Work instructions: Without including any pictures, write out all the records word for word.

Excerpted data:
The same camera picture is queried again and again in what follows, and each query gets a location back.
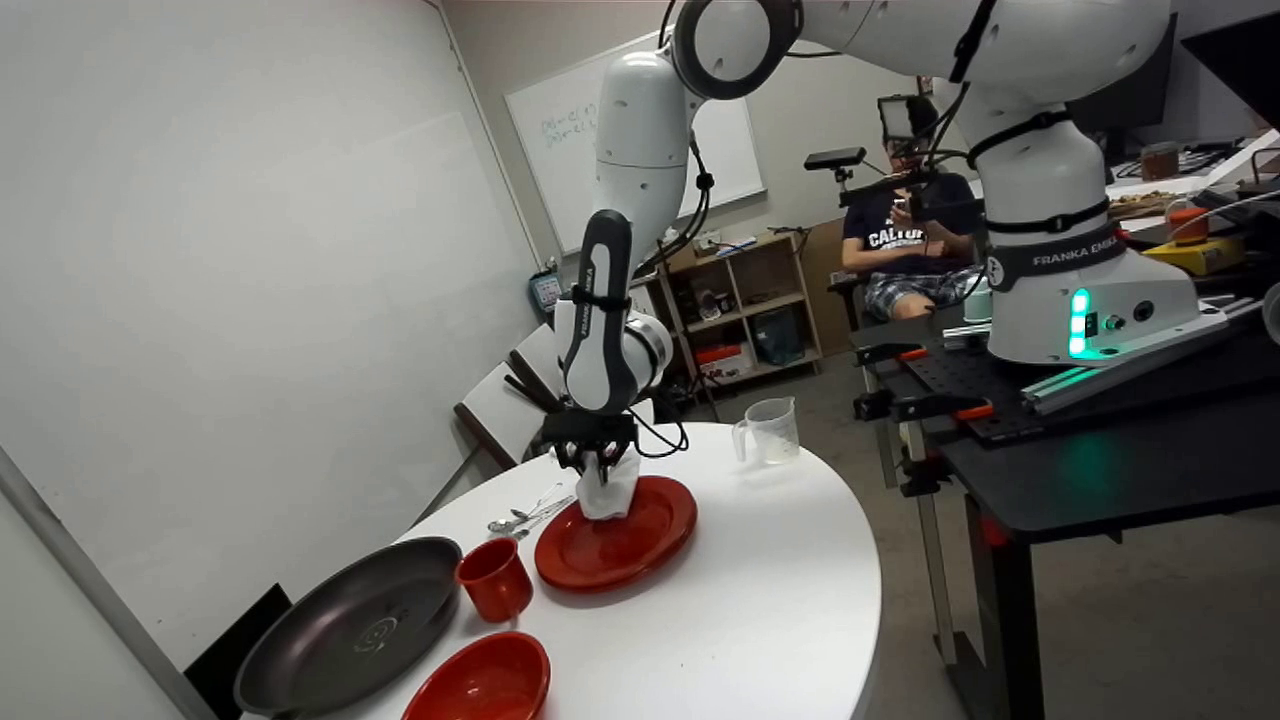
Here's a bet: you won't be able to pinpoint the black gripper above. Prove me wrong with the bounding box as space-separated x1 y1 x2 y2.
546 409 637 487

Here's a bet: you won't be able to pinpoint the white cloth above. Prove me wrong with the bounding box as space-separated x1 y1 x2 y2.
571 450 642 528

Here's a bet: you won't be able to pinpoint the red plate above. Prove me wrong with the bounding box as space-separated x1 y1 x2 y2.
532 471 701 597

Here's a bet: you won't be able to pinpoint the silver spoon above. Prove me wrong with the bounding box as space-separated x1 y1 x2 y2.
512 484 581 525

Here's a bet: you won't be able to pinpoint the silver fork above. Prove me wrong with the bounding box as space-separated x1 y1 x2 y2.
486 499 571 538

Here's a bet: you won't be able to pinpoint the wooden chair white cushions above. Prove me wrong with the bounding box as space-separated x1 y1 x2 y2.
455 320 571 469

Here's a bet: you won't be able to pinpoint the red cup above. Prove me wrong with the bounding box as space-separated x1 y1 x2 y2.
455 537 536 623

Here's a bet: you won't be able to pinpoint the clear plastic beaker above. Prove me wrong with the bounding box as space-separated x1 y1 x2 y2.
735 390 808 487

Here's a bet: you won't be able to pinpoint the small grey side desk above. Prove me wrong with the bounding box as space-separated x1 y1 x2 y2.
527 259 592 329

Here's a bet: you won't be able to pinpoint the wooden shelf unit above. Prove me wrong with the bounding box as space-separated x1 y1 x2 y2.
656 229 829 390

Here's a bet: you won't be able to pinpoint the red bowl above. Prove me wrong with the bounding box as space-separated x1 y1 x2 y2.
401 626 556 720

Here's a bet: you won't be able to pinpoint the dark frying pan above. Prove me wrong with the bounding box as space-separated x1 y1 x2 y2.
232 537 469 720

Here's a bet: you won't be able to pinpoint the whiteboard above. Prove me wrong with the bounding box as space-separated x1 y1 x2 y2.
499 36 772 259

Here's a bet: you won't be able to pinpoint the black orange bar clamp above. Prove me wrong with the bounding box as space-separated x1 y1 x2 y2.
851 384 1004 442
856 336 940 386

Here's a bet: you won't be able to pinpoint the seated person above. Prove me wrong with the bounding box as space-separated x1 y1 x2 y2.
841 127 997 322

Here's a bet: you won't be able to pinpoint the black robot desk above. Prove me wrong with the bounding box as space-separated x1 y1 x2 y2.
851 310 1280 720

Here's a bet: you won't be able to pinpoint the yellow box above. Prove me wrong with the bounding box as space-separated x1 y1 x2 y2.
1144 237 1252 279

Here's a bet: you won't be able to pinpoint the black monitor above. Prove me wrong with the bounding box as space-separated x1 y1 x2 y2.
1176 6 1280 130

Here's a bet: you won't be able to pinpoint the black camera on stand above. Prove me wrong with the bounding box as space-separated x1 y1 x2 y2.
801 143 871 193

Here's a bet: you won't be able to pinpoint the aluminium rail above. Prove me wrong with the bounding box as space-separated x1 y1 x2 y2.
1017 295 1264 417

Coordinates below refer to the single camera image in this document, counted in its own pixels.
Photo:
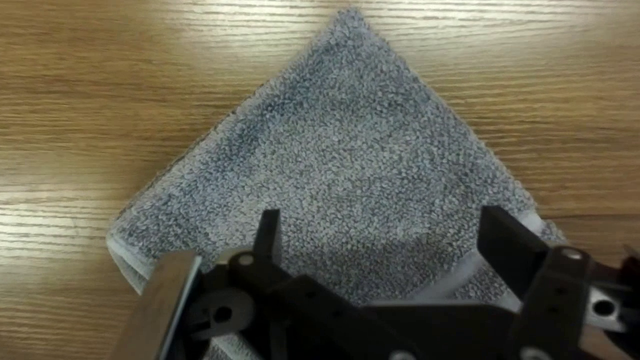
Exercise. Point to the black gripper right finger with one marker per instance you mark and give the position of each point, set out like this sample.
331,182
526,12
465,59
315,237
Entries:
521,256

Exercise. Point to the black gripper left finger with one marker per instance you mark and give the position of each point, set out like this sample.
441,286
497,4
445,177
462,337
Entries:
269,241

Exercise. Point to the grey towel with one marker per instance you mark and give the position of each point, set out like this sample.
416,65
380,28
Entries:
347,166

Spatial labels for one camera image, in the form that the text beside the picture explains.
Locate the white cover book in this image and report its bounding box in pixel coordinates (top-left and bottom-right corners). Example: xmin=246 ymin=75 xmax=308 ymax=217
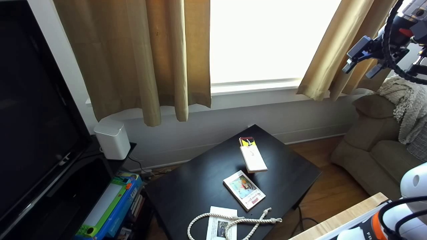
xmin=240 ymin=145 xmax=270 ymax=175

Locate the olive green armchair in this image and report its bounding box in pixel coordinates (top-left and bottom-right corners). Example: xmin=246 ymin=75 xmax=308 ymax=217
xmin=330 ymin=91 xmax=427 ymax=202

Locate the cream knit blanket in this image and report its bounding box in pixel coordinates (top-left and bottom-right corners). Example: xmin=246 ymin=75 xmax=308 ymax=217
xmin=378 ymin=75 xmax=427 ymax=162

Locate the thin black floor cable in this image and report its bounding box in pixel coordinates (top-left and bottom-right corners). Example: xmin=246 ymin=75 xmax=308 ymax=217
xmin=127 ymin=154 xmax=155 ymax=178

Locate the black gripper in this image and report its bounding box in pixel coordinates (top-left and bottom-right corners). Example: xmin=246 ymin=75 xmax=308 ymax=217
xmin=342 ymin=25 xmax=412 ymax=81

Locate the narrow beige curtain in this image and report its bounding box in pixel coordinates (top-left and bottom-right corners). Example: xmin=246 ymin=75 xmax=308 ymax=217
xmin=297 ymin=0 xmax=402 ymax=102

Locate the black flat screen television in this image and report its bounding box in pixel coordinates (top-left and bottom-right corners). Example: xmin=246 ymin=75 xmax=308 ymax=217
xmin=0 ymin=0 xmax=98 ymax=229

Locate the black television stand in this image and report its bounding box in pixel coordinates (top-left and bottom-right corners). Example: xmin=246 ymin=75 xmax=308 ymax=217
xmin=0 ymin=138 xmax=153 ymax=240

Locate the green framed drawing board toy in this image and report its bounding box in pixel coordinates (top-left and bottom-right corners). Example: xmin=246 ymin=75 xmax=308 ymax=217
xmin=75 ymin=175 xmax=135 ymax=239

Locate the light wooden board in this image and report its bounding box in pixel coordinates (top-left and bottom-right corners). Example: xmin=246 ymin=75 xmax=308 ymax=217
xmin=289 ymin=191 xmax=392 ymax=240

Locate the white speaker box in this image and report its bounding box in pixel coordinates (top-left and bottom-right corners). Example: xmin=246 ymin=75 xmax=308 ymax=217
xmin=93 ymin=119 xmax=133 ymax=162

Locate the yellow and dark cover book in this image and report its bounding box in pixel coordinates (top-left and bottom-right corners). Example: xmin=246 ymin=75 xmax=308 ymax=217
xmin=238 ymin=137 xmax=260 ymax=151

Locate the wide beige curtain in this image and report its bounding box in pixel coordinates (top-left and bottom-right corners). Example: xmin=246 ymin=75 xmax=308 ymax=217
xmin=53 ymin=0 xmax=213 ymax=129

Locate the Boxcar Children paperback book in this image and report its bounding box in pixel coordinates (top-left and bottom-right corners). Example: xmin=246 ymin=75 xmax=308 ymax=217
xmin=222 ymin=170 xmax=268 ymax=213

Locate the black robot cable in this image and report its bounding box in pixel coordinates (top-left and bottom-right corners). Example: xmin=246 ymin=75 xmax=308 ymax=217
xmin=384 ymin=0 xmax=427 ymax=86

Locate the bright window with white sill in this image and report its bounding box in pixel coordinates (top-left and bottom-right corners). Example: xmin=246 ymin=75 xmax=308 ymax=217
xmin=209 ymin=0 xmax=345 ymax=97

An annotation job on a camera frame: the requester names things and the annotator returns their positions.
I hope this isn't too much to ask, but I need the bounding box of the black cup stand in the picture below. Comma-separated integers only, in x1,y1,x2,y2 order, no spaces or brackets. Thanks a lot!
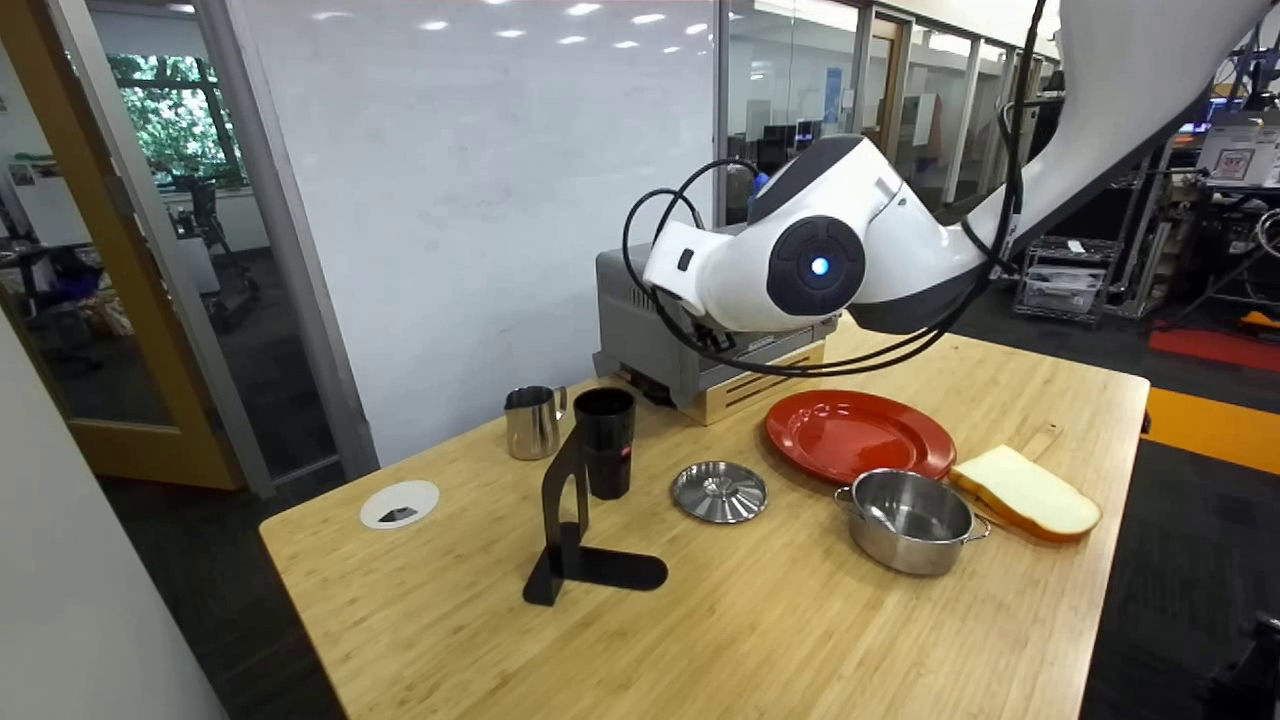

Completed task:
The same camera picture is queried again and again in what follows, and each query gets a location back.
Here's a bet: you won't be able to pinpoint the black gripper above. Prove me wrong with the bounding box as space-separated x1 y1 x2 y2.
546 409 637 487

Here's a bet: you won't be able to pinpoint the white cloth above. Prove me wrong with the bounding box as space-separated x1 y1 x2 y2.
571 450 642 528

Here's a bet: you won't be able to pinpoint the red plate above. Prove me wrong with the bounding box as space-separated x1 y1 x2 y2.
532 471 701 597

Here's a bet: you won't be able to pinpoint the silver spoon above. Prove me wrong with the bounding box as space-separated x1 y1 x2 y2.
512 484 581 525

Here's a bet: you won't be able to pinpoint the silver fork above. Prove me wrong with the bounding box as space-separated x1 y1 x2 y2.
486 499 571 538

Here's a bet: you won't be able to pinpoint the wooden chair white cushions above. Prove me wrong with the bounding box as space-separated x1 y1 x2 y2.
455 320 571 469

Here's a bet: you won't be able to pinpoint the red cup above. Prove me wrong with the bounding box as space-separated x1 y1 x2 y2.
455 537 536 623

Here's a bet: you won't be able to pinpoint the clear plastic beaker above. Prove me wrong with the bounding box as space-separated x1 y1 x2 y2.
735 390 808 487

Here's a bet: you won't be able to pinpoint the small grey side desk above. Prove me wrong with the bounding box as space-separated x1 y1 x2 y2.
527 259 592 329

Here's a bet: you won't be able to pinpoint the wooden shelf unit above. Prove me wrong with the bounding box as space-separated x1 y1 x2 y2.
656 229 829 390

Here's a bet: you won't be able to pinpoint the red bowl above. Prove me wrong with the bounding box as space-separated x1 y1 x2 y2.
401 626 556 720

Here's a bet: you won't be able to pinpoint the dark frying pan above. Prove me wrong with the bounding box as space-separated x1 y1 x2 y2.
232 537 469 720

Here's a bet: you won't be able to pinpoint the whiteboard above. Prove me wrong with the bounding box as space-separated x1 y1 x2 y2.
499 36 772 259

Here's a bet: you won't be able to pinpoint the black orange bar clamp above. Prove me wrong with the bounding box as space-separated x1 y1 x2 y2.
851 384 1004 442
856 336 940 386

Here's a bet: you won't be able to pinpoint the seated person above. Prove me wrong with the bounding box as space-separated x1 y1 x2 y2.
841 127 997 322

Here's a bet: you won't be able to pinpoint the black robot desk above. Prove me wrong with the bounding box as space-separated x1 y1 x2 y2.
851 310 1280 720

Here's a bet: you won't be able to pinpoint the yellow box above. Prove me wrong with the bounding box as space-separated x1 y1 x2 y2.
1144 237 1252 279

Here's a bet: you won't be able to pinpoint the black monitor above. Prove me wrong with the bounding box as space-separated x1 y1 x2 y2.
1176 6 1280 130

Here's a bet: you won't be able to pinpoint the black camera on stand above. Prove me wrong with the bounding box as space-separated x1 y1 x2 y2.
801 143 871 193

Here's a bet: you won't be able to pinpoint the aluminium rail above. Prove me wrong with the bounding box as space-separated x1 y1 x2 y2.
1017 295 1264 417

Coordinates below refer to the single camera image in this document, counted in its own pixels.
Photo:
Exercise. Point to the black gripper right finger with one marker per instance you mark and give the position of each point, set out like this sample.
331,182
526,12
465,59
315,237
Entries:
521,256

Exercise. Point to the black gripper left finger with one marker per instance you mark and give the position of each point, set out like this sample.
441,286
497,4
445,177
462,337
Entries:
269,241

Exercise. Point to the grey towel with one marker per instance you mark and give the position of each point, set out like this sample.
416,65
380,28
Entries:
347,166

Spatial labels for one camera image, in the form that the text beside the picture explains.
Locate the white cover book in this image and report its bounding box in pixel coordinates (top-left and bottom-right corners). Example: xmin=246 ymin=75 xmax=308 ymax=217
xmin=240 ymin=145 xmax=270 ymax=175

Locate the olive green armchair in this image and report its bounding box in pixel coordinates (top-left and bottom-right corners). Example: xmin=246 ymin=75 xmax=308 ymax=217
xmin=330 ymin=91 xmax=427 ymax=202

Locate the cream knit blanket in this image and report its bounding box in pixel coordinates (top-left and bottom-right corners). Example: xmin=246 ymin=75 xmax=308 ymax=217
xmin=378 ymin=75 xmax=427 ymax=162

Locate the thin black floor cable in this image and report its bounding box in pixel coordinates (top-left and bottom-right corners). Example: xmin=246 ymin=75 xmax=308 ymax=217
xmin=127 ymin=154 xmax=155 ymax=178

Locate the black gripper in this image and report its bounding box in pixel coordinates (top-left and bottom-right corners). Example: xmin=246 ymin=75 xmax=308 ymax=217
xmin=342 ymin=25 xmax=412 ymax=81

Locate the narrow beige curtain in this image and report its bounding box in pixel coordinates (top-left and bottom-right corners). Example: xmin=246 ymin=75 xmax=308 ymax=217
xmin=297 ymin=0 xmax=402 ymax=102

Locate the black flat screen television in this image and report its bounding box in pixel coordinates (top-left and bottom-right corners). Example: xmin=246 ymin=75 xmax=308 ymax=217
xmin=0 ymin=0 xmax=98 ymax=229

Locate the black television stand in this image and report its bounding box in pixel coordinates (top-left and bottom-right corners). Example: xmin=246 ymin=75 xmax=308 ymax=217
xmin=0 ymin=138 xmax=153 ymax=240

Locate the green framed drawing board toy in this image and report its bounding box in pixel coordinates (top-left and bottom-right corners). Example: xmin=246 ymin=75 xmax=308 ymax=217
xmin=75 ymin=175 xmax=135 ymax=239

Locate the light wooden board in this image and report its bounding box in pixel coordinates (top-left and bottom-right corners). Example: xmin=246 ymin=75 xmax=308 ymax=217
xmin=289 ymin=191 xmax=392 ymax=240

Locate the white speaker box in this image and report its bounding box in pixel coordinates (top-left and bottom-right corners). Example: xmin=246 ymin=75 xmax=308 ymax=217
xmin=93 ymin=119 xmax=133 ymax=162

Locate the yellow and dark cover book in this image and report its bounding box in pixel coordinates (top-left and bottom-right corners). Example: xmin=246 ymin=75 xmax=308 ymax=217
xmin=238 ymin=137 xmax=260 ymax=151

Locate the wide beige curtain in this image and report its bounding box in pixel coordinates (top-left and bottom-right corners). Example: xmin=246 ymin=75 xmax=308 ymax=217
xmin=53 ymin=0 xmax=213 ymax=129

Locate the Boxcar Children paperback book in this image and report its bounding box in pixel coordinates (top-left and bottom-right corners). Example: xmin=246 ymin=75 xmax=308 ymax=217
xmin=222 ymin=170 xmax=268 ymax=213

Locate the black robot cable in this image and report its bounding box in pixel coordinates (top-left and bottom-right corners). Example: xmin=246 ymin=75 xmax=308 ymax=217
xmin=384 ymin=0 xmax=427 ymax=86

Locate the bright window with white sill in this image and report its bounding box in pixel coordinates (top-left and bottom-right corners). Example: xmin=246 ymin=75 xmax=308 ymax=217
xmin=209 ymin=0 xmax=345 ymax=97

An annotation job on a camera frame: the requester names things and the annotator returns their positions.
I hope this isn't too much to ask, but I need the bounding box of the black cup stand in the picture below. Comma-separated integers only, in x1,y1,x2,y2 order, no spaces or brackets. Thanks a lot!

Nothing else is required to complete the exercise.